▶ [EXERCISE AIM] Everything from the line containing "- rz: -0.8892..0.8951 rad" to the end of the listing is to be set down exactly, both ends included, and nothing before it.

══ GIVEN DATA ══

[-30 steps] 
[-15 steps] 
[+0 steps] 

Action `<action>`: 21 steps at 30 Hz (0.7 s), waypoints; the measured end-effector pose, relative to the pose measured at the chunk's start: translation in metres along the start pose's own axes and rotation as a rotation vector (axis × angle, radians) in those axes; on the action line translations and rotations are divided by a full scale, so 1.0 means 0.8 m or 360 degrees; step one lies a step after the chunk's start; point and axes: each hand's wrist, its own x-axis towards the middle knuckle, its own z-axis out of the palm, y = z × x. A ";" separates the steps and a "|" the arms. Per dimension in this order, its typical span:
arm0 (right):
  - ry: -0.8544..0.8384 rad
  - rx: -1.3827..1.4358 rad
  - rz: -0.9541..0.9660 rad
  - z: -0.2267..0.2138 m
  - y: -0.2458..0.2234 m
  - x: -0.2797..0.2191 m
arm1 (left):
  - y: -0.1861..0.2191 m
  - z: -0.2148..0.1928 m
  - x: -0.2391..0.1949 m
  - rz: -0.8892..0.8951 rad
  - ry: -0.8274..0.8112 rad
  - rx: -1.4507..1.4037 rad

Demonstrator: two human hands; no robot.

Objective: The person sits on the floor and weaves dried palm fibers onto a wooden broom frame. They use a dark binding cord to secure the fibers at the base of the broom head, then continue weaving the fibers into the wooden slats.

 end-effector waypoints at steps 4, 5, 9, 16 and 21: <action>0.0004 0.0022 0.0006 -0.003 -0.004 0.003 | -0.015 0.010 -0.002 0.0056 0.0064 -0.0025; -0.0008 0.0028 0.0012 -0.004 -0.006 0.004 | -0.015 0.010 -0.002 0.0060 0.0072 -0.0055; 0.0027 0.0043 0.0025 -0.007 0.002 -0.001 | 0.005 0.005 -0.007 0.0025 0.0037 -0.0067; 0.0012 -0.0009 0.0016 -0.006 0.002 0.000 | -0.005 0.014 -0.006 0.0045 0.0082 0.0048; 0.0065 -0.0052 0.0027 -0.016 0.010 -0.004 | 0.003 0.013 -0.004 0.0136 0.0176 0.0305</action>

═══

▶ [OUTPUT OF THE TASK]
  - rz: -0.8892..0.8951 rad
  - ry: -0.8274..0.8112 rad
  - rx: -1.4507..1.4037 rad

Demonstrator: two human hands; no robot.

Objective: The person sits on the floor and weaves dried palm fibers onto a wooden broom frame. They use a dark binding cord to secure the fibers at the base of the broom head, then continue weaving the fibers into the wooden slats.

 end-effector waypoints at steps 4, 5, 9, 16 and 21: <action>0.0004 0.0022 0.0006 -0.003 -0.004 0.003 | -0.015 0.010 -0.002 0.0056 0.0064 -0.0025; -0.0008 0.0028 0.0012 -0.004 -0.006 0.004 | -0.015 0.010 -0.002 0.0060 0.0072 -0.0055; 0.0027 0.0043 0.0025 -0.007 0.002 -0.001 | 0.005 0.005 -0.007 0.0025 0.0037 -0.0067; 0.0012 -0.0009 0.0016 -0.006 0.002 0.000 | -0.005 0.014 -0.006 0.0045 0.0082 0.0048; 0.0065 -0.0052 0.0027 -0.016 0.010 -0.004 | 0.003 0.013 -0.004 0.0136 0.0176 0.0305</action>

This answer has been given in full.